I cut and paste a little fast there at the end, so obviously no one outside
of Sqrrl has the "zk-digest.sh" script. Here's that in all its gory
detail:
#!/bin/bash
if [ -z ${ZOOKEEPER_HOME} ]; then
echo "Set \$ZOOKEEPER_HOME before running this script"
exit 4747
fi
if [ -z ${JAVA_HOME} ]; then
echo "Set \$JAVA_HOME before running this script"
exit 4747
fi
if [ $# -eq 0 ]; then
echo "usage: zk-digest.sh <digest string>"
echo ""
echo " Utility to produce authentication digests, such as you might see in
ZooKeeper node ACL entries"
echo ""
echo " Example: zk-digest.sh sqrrl:secret"
exit 4747
fi
ZK_CLASSPATH="\
${ZOOKEEPER_HOME}/build/classes:\
${ZOOKEEPER_HOME}/build/lib/*.jar:\
${ZOOKEEPER_HOME}/lib/slf4j-log4j12-1.6.1.jar:\
${ZOOKEEPER_HOME}/lib/slf4j-api-1.6.1.jar:\
${ZOOKEEPER_HOME}/lib/netty-3.2.2.Final.jar:\
${ZOOKEEPER_HOME}/lib/log4j-1.2.15.jar:\
${ZOOKEEPER_HOME}/lib/jline-0.9.94.jar:\
${ZOOKEEPER_HOME}/zookeeper-3.4.5.jar:\
${ZOOKEEPER_HOME}/src/java/lib/*.jar:\
${ZOOKEEPER_HOME}/conf\
"
${JAVA_HOME}/bin/java -Dzookeeper.log.dir="." \
-Dzookeeper.root.logger="INFO,CONSOLE" \
-cp "${ZK_CLASSPATH}" \
-Dcom.sun.management.jmxremote \
-Dcom.sun.management.jmxremote.local.only=false \
org.apache.zookeeper.server.auth.DigestAuthenticationProvider $*
On Thu, Oct 2, 2014 at 1:48 PM, Michael Allen <mich...@sqrrl.com> wrote:
> Hi Ranjan. If you're doing this on your own development node, or a
> production node you're in full control of, you can add a root password to
> ZooKeeper in order to blow away any nodes you like. Here's a little writeup
> I did about it:
>
> ZooKeeper has security features built into it by way of access control
> lists (ACLs) on nodes. Once set, these ACLs can be very hard to get rid
> of, especially if errant code has set up nodes that you no longer have any
> password for. This how-to guide shows you how to set up a root user inside
> of ZooKeeper that can wipe out any ACLed node.
> Step-by-step guide
>
>
>
> 1. Stop your currently running ZooKeeper. This is either a direct
> $ZOOKEEPER_HOME/bin/zkServer.sh
> stop command or a sudo service zookeeper-server stop command on some
> systest boxes.
> 2.
>
> Edit zkServer.sh and in the following section:
>
> start)
> echo -n "Starting zookeeper ... "
> if [ -f $ZOOPIDFILE ]; then
> if kill -0 `cat $ZOOPIDFILE` > /dev/null 2>&1; then
> echo $command already running as process `cat $ZOOPIDFILE`.
> exit 0
> fi
> fi
> nohup $JAVA "-Dzookeeper.log.dir=${ZOO_LOG_DIR}"

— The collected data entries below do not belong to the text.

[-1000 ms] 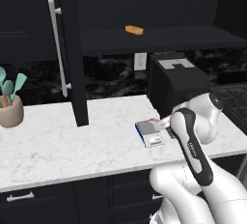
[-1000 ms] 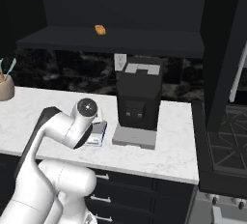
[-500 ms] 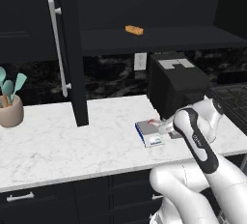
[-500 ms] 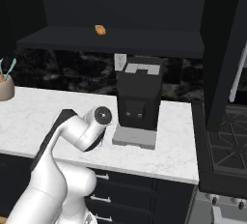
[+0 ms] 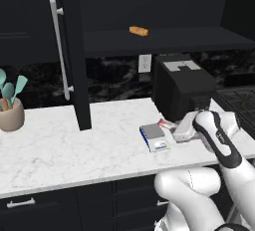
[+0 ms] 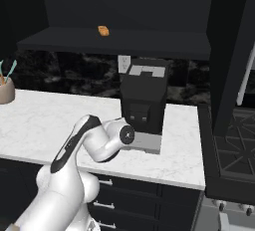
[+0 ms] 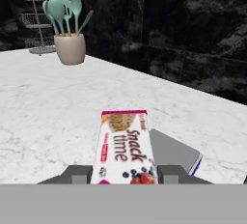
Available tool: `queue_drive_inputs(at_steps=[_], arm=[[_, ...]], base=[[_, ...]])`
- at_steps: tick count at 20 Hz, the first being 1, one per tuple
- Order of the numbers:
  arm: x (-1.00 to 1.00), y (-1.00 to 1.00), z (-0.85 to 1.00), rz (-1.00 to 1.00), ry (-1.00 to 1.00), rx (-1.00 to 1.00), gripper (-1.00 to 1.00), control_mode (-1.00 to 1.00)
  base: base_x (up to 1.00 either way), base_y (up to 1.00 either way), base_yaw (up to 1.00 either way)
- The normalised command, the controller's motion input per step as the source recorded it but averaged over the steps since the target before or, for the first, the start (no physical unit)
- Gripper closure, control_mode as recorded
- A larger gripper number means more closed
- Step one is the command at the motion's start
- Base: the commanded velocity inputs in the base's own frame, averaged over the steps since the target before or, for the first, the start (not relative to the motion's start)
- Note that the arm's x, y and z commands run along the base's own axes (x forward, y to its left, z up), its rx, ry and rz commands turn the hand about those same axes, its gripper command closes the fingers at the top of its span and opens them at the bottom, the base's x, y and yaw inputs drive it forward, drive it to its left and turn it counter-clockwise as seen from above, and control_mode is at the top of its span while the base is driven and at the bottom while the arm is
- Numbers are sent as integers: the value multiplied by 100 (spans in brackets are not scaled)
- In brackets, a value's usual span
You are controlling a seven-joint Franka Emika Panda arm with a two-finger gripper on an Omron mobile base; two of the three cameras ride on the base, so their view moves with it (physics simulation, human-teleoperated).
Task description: Pick the bar and place it on the digital scale for weighing, and close the cabinet.
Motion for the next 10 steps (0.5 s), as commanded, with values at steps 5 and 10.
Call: queue_drive_inputs(at_steps=[5,10], arm=[[21,11,-47,3,-5,3,100,-100],[33,42,-40,0,-2,0,100,-100]], base=[[0,0,0],[0,0,0]])
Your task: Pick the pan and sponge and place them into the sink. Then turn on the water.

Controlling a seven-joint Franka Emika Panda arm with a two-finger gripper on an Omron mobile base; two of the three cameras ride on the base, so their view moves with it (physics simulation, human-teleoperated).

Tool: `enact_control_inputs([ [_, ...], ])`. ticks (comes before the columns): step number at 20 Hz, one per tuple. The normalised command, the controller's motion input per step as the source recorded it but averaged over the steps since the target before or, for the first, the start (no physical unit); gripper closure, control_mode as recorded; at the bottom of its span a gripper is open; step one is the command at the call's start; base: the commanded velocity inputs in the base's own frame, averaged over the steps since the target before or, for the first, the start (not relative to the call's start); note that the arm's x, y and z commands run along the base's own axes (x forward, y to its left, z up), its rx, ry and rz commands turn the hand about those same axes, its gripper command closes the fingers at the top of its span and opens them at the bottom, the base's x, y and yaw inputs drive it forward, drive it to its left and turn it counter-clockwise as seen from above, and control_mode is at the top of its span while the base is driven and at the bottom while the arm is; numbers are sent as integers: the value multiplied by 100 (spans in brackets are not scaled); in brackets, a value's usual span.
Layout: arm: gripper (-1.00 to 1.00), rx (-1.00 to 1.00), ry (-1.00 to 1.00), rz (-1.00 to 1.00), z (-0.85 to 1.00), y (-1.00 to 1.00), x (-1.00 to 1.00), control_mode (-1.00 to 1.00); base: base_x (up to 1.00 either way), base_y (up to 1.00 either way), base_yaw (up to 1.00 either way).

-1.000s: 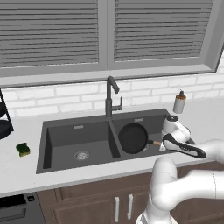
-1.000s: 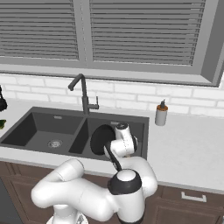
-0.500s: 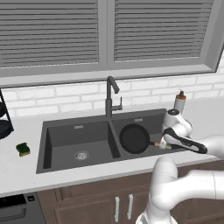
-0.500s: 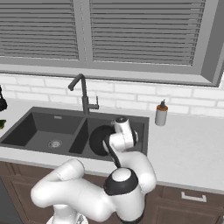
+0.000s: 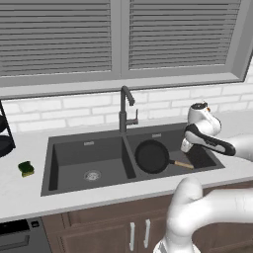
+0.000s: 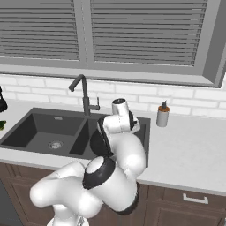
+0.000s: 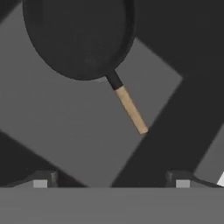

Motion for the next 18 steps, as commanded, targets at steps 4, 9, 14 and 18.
enact_control_inputs([
  [4,-100,0,0,-29,80,0,-82,-100,0,0,0],
  [9,-100,2,0,-26,76,11,-78,-100,0,0,0],
  [14,-100,4,0,-23,76,31,-78,-100,0,0,0],
  [18,-100,16,0,-18,54,32,-82,-100,0,0,0],
])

> "-Dzookeeper.root.logger=${ZOO_LOG4J_PROP}" \
> -cp "$CLASSPATH" $JVMFLAGS $ZOOMAIN "$ZOOCFG" > "$_ZOO_DAEMON_OUT"
> 2>&1 < /dev/null &
>
> Add the line
> -Dzookeeper.DigestAuthenticationProvider.superDigest=super:lK75jTNcA+U9vtVEw5vB51mj/w4=
> \ within the $JAVA invocation such that the resulting section looks
> like this:
>
> start)
> echo -n "Starting zookeeper ... "
> if [ -f $ZOOPIDFILE ]; then
> if kill -0 `cat $ZOOPIDFILE` > /dev/null 2>&1; then
> echo $command already running as process `cat $ZOOPIDFILE`.
> exit 0
> fi
> fi
> nohup $JAVA "-Dzookeeper.log.dir=${ZOO_LOG_DIR}"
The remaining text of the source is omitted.